[Opening EXERCISE MATERIAL section]
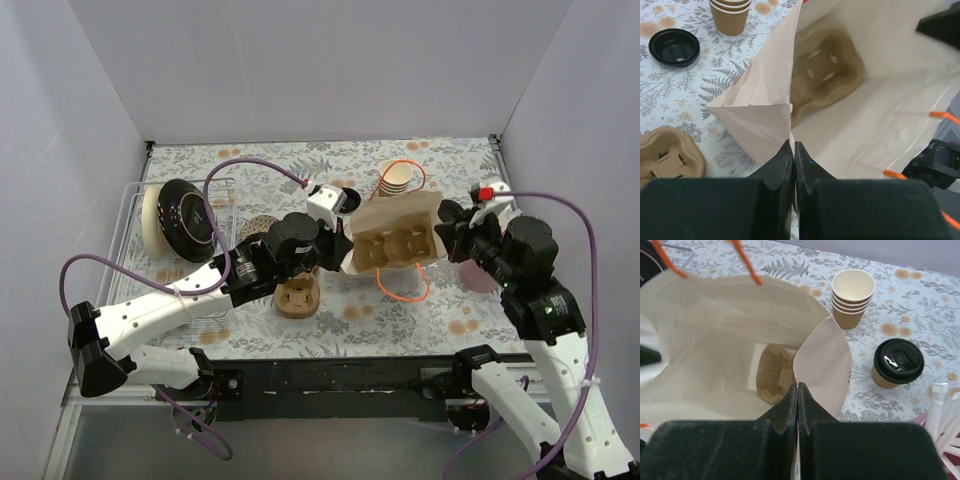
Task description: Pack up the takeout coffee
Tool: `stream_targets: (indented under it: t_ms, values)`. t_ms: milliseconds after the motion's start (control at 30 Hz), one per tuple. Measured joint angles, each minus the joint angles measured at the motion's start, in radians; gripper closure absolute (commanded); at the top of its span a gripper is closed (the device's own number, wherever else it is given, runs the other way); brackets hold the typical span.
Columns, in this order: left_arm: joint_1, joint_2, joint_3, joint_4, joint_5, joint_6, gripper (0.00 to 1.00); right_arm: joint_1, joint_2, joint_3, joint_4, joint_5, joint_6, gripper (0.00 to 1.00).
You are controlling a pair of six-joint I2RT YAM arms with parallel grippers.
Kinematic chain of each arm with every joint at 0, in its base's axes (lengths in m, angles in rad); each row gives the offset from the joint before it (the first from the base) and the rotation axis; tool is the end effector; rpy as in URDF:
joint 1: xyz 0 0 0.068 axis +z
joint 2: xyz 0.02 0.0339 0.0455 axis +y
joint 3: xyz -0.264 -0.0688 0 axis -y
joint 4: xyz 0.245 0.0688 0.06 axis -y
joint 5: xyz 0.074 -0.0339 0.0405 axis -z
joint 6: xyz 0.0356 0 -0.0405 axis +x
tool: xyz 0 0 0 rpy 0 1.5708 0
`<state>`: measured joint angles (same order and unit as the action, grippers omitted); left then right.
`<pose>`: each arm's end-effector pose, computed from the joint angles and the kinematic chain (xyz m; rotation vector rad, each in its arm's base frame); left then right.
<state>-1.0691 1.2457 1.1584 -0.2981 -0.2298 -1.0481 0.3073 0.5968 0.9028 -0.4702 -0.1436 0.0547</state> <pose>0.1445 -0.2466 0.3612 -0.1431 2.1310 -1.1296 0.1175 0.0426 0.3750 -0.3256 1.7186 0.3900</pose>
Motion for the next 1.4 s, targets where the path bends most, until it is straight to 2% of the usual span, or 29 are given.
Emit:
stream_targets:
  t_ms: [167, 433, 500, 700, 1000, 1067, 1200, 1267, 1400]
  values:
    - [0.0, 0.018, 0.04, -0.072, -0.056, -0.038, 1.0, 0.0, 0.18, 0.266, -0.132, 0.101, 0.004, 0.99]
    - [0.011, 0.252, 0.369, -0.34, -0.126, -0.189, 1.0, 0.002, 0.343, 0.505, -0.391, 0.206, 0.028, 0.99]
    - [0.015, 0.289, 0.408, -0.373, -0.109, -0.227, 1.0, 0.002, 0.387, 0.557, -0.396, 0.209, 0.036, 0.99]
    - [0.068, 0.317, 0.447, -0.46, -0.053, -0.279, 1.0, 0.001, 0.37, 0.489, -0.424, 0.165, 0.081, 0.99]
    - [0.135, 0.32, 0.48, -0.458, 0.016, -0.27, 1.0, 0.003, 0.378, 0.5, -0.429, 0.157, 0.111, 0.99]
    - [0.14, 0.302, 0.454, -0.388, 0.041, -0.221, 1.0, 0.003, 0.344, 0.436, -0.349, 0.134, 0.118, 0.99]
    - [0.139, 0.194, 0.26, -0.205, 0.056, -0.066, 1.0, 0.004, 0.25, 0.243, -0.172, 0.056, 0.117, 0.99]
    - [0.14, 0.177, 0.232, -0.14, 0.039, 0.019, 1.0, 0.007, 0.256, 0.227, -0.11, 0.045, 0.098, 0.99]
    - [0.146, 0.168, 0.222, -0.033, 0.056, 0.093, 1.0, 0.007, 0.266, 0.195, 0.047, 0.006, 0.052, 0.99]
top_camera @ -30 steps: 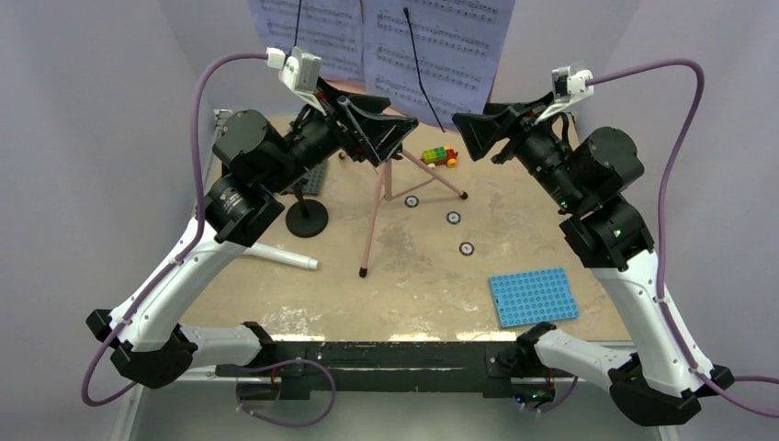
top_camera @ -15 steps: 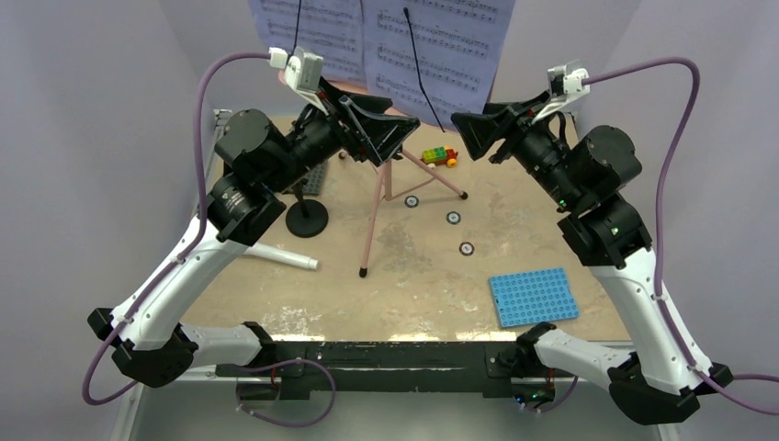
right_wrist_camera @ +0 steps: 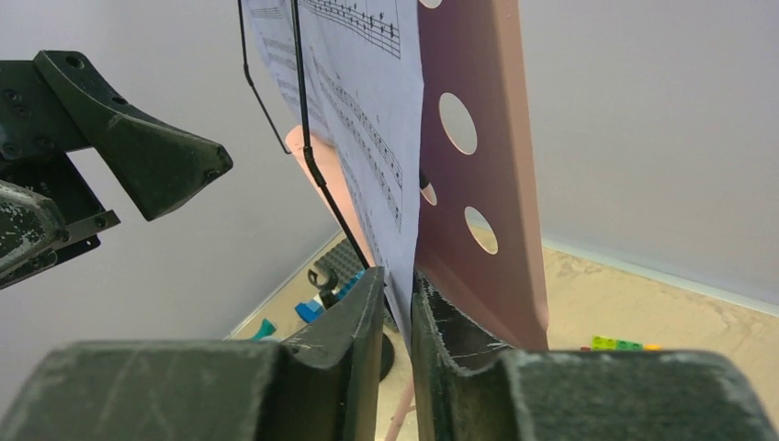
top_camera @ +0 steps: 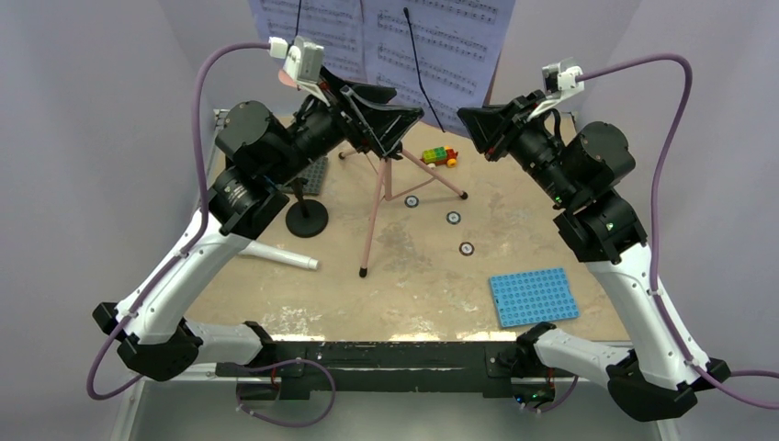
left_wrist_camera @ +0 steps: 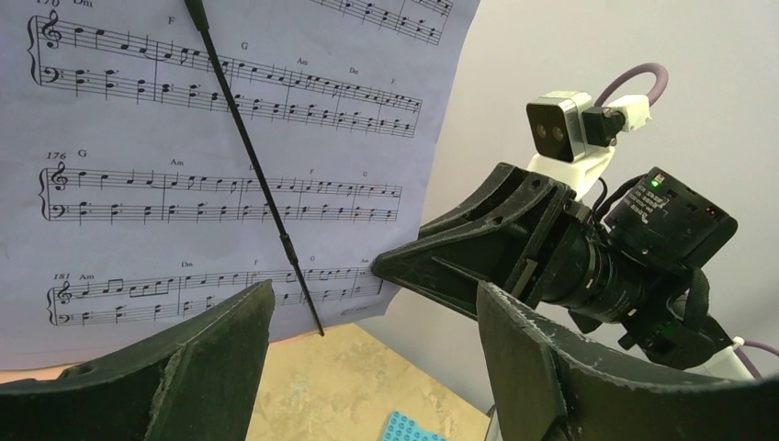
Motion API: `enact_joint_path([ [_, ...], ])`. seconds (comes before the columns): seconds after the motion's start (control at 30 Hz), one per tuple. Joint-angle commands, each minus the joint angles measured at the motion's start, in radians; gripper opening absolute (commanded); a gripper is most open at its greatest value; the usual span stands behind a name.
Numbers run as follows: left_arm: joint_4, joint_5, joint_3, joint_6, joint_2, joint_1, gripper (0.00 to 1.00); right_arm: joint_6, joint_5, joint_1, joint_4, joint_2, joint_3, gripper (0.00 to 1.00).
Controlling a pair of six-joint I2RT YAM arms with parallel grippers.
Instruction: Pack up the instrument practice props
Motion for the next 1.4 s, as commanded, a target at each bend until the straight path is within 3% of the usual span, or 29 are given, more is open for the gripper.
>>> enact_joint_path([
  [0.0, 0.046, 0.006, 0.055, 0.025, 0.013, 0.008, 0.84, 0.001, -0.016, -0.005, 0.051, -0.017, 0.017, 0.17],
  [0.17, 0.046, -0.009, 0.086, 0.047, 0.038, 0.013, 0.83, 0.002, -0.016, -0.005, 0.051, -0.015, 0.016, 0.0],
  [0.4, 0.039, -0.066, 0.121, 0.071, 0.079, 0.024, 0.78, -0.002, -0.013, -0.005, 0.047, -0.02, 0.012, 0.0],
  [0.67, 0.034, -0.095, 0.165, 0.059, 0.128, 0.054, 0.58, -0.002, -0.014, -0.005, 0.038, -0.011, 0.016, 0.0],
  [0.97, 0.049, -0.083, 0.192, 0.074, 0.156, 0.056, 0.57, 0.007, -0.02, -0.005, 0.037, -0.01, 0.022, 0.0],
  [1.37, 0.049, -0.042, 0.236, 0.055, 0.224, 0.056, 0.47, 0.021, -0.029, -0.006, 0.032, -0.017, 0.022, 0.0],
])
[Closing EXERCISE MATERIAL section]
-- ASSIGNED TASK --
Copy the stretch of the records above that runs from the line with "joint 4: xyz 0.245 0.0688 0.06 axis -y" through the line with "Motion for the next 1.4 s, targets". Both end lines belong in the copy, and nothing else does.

-- EXERCISE OUTPUT --
joint 4: xyz 0.245 0.0688 0.06 axis -y
joint 5: xyz 0.074 -0.0339 0.0405 axis -z
joint 6: xyz 0.0356 0 -0.0405 axis +x
tool: xyz 0 0 0 rpy 0 1.5708 0
`<state>`: measured joint angles (same order and unit as the action, grippers omitted); left then right.
`<pose>`: each arm's end-effector pose, computed from the joint angles and the kinematic chain (xyz m; rotation vector rad, each in its arm's base frame); left then right.
<state>-1.0691 1.2457 1.1584 -0.2981 -0.2298 -1.0481 0.3073 0.5968 0.9028 -0.4702 -0.1436 0.0547</state> <pose>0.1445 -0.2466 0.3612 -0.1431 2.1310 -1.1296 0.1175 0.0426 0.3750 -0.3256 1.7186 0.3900</pose>
Motion for the next 1.4 s, targets where the path bends most, until it is straight to 2% of the usual span, or 29 are given.

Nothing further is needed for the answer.